The bill aims to help veterans transition into transportation supply‑chain jobs and ease employer hiring through guidance and interagency coordination, but its advisory, unfunded design and rapid timeline risk limited real-world impact and potential costs for employers.
Veterans and servicemembers eligible for preseparation counseling will receive targeted pathways and recommendations to enter supply‑chain and transportation jobs, improving their employment prospects.
Transportation employers (including small carriers) receive actionable guidance on recruitment, training, and retention, making it easier to hire veterans and helping reduce regional labor shortages in the transportation sector.
Interagency coordination among DOT, DOD, VA, and DOL could streamline credentialing, counseling, and transition services for servicemembers, reducing duplication and improving outcomes.
Because the plan is advisory and contains no mandated funding or enforcement, veterans may see limited concrete change even if needs are identified.
If agencies' recommendations are adopted, employers could incur new compliance, training, or implementation costs, raising expenses for small firms and potentially consumers.
The 30‑day deadline to produce recommendations risks producing a superficial or incomplete plan, which could delay effective implementation and limit benefits to veterans and employers.
Based on analysis of 2 sections of legislative text.
Requires DOT, with DOD/VA/DOL, to publish a Veteran-to-Supply-Chain Employee Action Plan within 30 days identifying barriers and recommending actions to connect servicemembers and veterans to supply-chain jobs.
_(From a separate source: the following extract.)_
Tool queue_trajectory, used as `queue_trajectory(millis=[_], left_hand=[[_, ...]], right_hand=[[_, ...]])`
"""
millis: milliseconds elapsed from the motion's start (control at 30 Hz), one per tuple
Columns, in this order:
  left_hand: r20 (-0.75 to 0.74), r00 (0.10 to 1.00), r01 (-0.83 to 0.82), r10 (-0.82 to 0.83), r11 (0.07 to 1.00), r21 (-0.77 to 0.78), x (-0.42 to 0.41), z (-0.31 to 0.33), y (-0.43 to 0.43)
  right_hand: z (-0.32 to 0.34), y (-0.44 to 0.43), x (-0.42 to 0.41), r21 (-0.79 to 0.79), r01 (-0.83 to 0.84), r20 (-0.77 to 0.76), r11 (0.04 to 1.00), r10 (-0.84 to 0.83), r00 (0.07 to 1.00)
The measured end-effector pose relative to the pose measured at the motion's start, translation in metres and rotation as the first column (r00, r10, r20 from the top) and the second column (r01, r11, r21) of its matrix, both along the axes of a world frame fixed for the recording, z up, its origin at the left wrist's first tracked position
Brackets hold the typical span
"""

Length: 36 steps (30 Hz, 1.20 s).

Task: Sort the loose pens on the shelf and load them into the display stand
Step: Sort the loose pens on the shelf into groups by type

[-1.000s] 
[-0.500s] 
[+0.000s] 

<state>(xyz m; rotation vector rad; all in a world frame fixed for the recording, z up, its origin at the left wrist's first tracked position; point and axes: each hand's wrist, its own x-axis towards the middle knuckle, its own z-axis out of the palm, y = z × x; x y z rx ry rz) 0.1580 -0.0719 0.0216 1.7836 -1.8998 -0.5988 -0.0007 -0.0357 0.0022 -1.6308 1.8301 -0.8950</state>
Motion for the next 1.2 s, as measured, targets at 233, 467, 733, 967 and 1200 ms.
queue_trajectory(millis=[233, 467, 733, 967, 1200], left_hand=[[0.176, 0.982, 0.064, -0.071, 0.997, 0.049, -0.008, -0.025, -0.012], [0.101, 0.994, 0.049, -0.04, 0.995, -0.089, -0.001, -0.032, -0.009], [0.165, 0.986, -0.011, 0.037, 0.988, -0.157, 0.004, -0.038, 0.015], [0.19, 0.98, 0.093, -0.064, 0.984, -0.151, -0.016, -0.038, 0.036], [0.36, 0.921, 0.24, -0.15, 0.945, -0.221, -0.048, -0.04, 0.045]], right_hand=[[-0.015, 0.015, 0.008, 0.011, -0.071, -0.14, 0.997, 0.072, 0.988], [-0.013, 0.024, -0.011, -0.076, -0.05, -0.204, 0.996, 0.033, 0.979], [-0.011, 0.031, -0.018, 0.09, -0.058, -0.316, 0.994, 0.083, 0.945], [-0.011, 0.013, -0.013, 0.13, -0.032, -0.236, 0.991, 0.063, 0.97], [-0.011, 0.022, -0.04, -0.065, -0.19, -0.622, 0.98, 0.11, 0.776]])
Introduced April 29, 2025 by Tom Barrett · Last progress September 9, 2025
Requires the Department of Transportation, working with the Departments of Defense, Veterans Affairs, and Labor, to develop and publish a “Veteran to Supply Chain Employee Action Plan” within 30 days of enactment. The plan must identify barriers and employer/regulatory challenges, highlight servicemember and veteran skill gaps, identify high-need regions and industry trends, and recommend short- and long-term actions to improve placement of transitioning servicemembers and veterans into supply-chain jobs.